Drawing from both her and Collin’s backgrounds, and a desire to create something that fits real life, she built a hybrid model that blends classroom structure with the flexibility of home. What started small has expanded quickly and now includes a new 15,000-square-foot space in the former American Institute of Baking building on north Manhattan Avenue, a sign of both demand and belief in the model.
In many ways, it mirrors the same philosophy now taking shape inside the Kansas State football program: Family Business. It is the phrase Collin Klein has brought with him into his role as head coach, a reflection of how he views the program. Not just a team, but something shared, something invested in, something built together. Inside their home, that idea is not a slogan. It is reality. Everything is connected. The kids, the schedule, the seasons of life, the decisions they make, and the way they show up for each other.
Alongside it, another phrase has started to take hold. New Old School. It is a balance of respecting tradition while building something forward, holding onto what matters while still adapting to what comes next. That balance shows up clearly in Shalin’s world, in how she raises the kids, in how she approaches business, and in how she carries the legacy of where she came from while building something entirely her own.
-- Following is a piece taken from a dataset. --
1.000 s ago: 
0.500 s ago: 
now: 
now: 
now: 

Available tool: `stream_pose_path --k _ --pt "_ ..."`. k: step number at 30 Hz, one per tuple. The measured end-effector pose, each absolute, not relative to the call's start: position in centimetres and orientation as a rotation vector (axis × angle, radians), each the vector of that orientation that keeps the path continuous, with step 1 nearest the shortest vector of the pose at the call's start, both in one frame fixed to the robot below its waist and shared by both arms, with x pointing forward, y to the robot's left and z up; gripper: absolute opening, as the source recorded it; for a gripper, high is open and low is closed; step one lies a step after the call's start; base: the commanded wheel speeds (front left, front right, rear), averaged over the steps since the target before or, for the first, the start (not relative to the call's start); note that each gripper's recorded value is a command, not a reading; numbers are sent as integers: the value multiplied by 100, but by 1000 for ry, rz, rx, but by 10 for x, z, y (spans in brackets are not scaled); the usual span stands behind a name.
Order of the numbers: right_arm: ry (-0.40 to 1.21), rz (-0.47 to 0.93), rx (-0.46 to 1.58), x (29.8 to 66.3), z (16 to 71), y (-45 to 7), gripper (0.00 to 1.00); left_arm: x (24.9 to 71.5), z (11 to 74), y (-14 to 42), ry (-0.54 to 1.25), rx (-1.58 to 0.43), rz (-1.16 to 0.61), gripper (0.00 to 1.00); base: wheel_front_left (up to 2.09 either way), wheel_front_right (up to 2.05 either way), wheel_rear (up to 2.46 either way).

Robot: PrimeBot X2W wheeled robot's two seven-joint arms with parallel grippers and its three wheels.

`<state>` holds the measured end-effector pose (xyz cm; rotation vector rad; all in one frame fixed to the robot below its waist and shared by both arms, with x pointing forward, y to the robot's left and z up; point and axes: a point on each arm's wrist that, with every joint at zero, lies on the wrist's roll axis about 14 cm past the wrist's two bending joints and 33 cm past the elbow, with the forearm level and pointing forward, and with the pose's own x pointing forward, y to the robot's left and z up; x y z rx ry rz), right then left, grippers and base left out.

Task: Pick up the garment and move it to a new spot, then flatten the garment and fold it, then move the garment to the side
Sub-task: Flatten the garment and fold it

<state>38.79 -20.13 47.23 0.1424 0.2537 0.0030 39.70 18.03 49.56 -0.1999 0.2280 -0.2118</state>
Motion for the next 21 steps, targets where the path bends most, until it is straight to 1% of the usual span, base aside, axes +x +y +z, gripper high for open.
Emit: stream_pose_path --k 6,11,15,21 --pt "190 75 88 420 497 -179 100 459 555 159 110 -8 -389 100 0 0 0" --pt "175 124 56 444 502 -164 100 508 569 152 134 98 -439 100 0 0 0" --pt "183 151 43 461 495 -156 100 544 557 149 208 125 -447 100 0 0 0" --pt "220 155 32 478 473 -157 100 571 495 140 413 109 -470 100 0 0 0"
Her relationship with Collin reflects that same clarity. Married in 2012, their story did not unfold slowly, but it was never built on impulse. It was intentional from the beginning, rooted in shared values, mutual understanding, and a sense that when something is right, you do not overcomplicate it. Life since then has moved fast. Different stops. Different opportunities. Decisions that required trust more than certainty. At one point, they left Manhattan knowing there was no guarantee they would return. When the call came, everything aligned.
For Collin, it was a dream realized. For Shalin, it was a return to a place layered with meaning, where her family’s story began, where her own journey took shape, and where she now finds herself again in a new season.
Inside their home, outside noise fades quickly. There are no titles here, only two parents, four kids, grandma, and a pace that rarely slows down. It’s a household built on love, faith, structure, and a competitiveness that still shows up in the smallest moments.
Because even as everything around her grows: new roles, new expectations, and a bigger stage, the core of who Shalin Klein is has not shifted. It still looks like leadership without needing recognition, resilience shaped through adversity, and unwavering faith that steadies everything else. Inside that home in the Flint Hills, where the interior noise never really stops and clocks move lighting fast, life comes together in a way that feels both remarkable and completely ordinary at the same time.7ly;
At the end of the day, it really is just family business, built the new old school way.
“Family Business is not just what they say in the building. It is how we live our lives every day.”